THE PROBLEM:
With the pictures left out, print exactly the lines below that run from the one containing "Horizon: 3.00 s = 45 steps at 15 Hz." through the one containing "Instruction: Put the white".

(Extracted records)
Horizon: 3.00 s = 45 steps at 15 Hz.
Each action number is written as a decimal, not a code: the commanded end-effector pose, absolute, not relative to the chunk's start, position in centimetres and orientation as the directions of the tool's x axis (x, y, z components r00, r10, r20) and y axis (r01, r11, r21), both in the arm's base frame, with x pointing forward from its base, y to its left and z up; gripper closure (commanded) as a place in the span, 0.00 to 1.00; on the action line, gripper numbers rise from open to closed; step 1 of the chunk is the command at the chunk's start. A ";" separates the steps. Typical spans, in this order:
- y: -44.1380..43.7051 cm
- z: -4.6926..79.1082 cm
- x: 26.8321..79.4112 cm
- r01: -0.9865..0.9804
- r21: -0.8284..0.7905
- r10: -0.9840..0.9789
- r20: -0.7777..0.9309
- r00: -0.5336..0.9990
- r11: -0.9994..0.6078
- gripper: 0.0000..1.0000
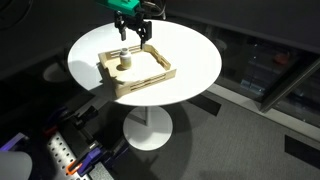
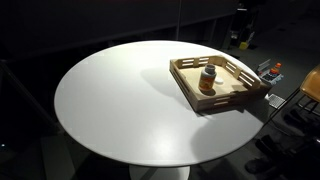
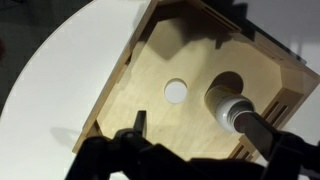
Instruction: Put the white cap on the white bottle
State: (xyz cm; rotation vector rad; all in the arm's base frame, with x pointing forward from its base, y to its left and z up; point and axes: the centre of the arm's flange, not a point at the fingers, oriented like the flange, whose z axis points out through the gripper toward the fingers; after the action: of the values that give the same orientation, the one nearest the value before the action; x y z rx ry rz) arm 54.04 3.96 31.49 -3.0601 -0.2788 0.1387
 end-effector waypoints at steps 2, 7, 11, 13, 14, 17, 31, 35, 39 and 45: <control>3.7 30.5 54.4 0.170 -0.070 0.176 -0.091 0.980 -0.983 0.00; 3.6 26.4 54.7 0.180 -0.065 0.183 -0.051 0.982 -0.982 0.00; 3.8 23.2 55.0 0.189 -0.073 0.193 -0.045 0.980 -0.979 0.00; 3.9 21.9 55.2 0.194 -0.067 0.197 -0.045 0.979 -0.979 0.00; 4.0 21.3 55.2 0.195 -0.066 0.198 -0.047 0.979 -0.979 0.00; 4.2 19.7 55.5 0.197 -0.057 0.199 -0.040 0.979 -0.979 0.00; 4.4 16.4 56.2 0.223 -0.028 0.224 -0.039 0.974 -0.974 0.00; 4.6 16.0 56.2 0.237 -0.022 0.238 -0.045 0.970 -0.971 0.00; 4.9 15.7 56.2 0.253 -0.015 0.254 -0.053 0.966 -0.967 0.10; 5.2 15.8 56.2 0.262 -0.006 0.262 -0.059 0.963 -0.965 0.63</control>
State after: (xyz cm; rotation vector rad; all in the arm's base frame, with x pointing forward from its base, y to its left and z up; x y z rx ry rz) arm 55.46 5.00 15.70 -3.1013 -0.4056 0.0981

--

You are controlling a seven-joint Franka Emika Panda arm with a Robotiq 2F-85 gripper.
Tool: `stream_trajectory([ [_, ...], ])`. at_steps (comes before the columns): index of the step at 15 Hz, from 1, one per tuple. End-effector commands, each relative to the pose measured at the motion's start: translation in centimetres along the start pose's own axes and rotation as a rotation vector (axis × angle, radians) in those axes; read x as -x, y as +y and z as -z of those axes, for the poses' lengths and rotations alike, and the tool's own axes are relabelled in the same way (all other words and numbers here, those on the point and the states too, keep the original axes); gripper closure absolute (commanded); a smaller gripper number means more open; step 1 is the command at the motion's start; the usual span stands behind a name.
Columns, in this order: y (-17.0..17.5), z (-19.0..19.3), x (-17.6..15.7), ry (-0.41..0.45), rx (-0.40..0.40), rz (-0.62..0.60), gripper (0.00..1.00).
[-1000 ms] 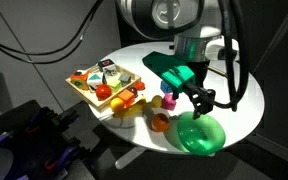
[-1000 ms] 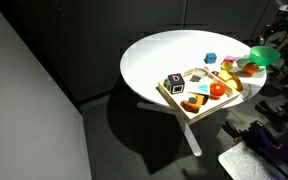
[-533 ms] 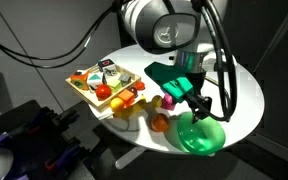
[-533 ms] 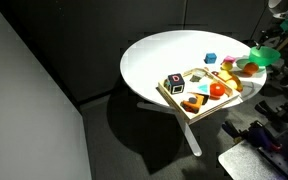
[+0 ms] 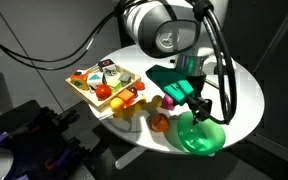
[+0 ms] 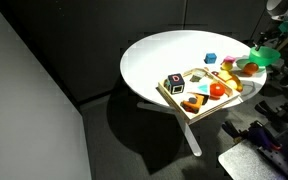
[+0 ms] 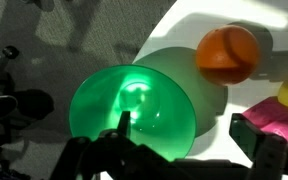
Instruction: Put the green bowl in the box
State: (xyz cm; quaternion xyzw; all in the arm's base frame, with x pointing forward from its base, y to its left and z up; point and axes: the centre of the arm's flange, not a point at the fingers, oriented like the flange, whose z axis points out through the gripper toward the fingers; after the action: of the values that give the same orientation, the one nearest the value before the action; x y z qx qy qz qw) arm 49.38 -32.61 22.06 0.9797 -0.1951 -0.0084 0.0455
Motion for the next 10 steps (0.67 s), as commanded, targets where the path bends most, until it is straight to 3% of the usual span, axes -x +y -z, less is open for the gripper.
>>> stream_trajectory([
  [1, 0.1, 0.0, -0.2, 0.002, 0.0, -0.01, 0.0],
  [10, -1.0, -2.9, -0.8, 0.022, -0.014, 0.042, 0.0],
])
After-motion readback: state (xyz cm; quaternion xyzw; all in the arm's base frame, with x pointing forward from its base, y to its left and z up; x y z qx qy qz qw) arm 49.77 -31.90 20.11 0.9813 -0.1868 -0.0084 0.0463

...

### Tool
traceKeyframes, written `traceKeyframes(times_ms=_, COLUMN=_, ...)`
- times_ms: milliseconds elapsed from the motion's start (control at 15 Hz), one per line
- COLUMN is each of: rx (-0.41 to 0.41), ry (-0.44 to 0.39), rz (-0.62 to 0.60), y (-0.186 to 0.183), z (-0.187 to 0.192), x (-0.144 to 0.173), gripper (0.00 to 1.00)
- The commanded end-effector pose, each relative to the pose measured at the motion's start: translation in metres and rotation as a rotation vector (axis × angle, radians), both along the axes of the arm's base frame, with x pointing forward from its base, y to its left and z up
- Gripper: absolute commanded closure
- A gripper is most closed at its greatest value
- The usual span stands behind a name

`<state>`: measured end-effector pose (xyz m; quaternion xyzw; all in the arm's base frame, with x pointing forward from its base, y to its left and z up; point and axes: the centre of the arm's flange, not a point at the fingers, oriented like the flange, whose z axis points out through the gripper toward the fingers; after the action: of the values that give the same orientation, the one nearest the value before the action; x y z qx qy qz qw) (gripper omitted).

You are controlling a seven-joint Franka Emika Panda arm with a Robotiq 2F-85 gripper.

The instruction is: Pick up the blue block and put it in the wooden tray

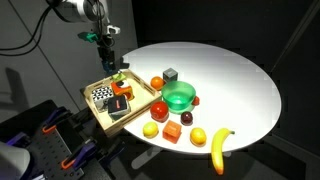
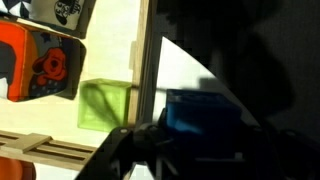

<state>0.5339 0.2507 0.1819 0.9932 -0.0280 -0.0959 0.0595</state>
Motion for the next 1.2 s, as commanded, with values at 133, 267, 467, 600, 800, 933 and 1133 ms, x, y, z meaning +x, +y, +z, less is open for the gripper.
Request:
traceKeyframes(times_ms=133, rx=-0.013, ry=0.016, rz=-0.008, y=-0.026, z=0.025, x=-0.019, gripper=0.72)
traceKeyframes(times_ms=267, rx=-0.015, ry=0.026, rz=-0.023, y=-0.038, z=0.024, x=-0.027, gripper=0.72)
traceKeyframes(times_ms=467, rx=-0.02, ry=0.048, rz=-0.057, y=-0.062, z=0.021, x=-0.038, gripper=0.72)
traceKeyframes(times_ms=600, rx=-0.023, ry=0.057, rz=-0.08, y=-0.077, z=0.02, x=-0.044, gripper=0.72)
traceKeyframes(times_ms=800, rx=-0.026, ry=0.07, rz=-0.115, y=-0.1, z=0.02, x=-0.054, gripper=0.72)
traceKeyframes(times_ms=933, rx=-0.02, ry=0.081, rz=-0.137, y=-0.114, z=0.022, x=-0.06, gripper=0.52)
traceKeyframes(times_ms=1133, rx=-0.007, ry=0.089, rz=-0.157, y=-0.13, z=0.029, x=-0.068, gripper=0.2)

OUTPUT FOR THIS TASK:
Horizon: 3.00 s = 45 steps at 15 Hz.
Each action number is written as a decimal, not a code: the commanded end-effector pose, absolute, not relative to the chunk's start, position in centimetres and orientation as the directions of the tool's x axis (x, y, z components r00, r10, r20) and y axis (r01, r11, r21), both in the arm's base frame, with x pointing forward from its base, y to its left and z up; gripper closure (commanded) as a place in the span, 0.00 to 1.00; on the action line, gripper numbers rise from open to closed; step 1 of the chunk is the command at the chunk's start. A ";" separates the steps. Typical spans, in this order:
- y: -44.1380..43.7051 cm
- z: -4.6926..79.1082 cm
- x: 26.8321..79.4112 cm
- r01: -0.9865..0.9804
- r21: -0.8284..0.7905
- r10: -0.9840..0.9789
- r20: -0.7777..0.9309
- r00: -0.5336..0.9990
- r11: -0.9994..0.6078
- gripper: 0.0000..1.0000
Instruction: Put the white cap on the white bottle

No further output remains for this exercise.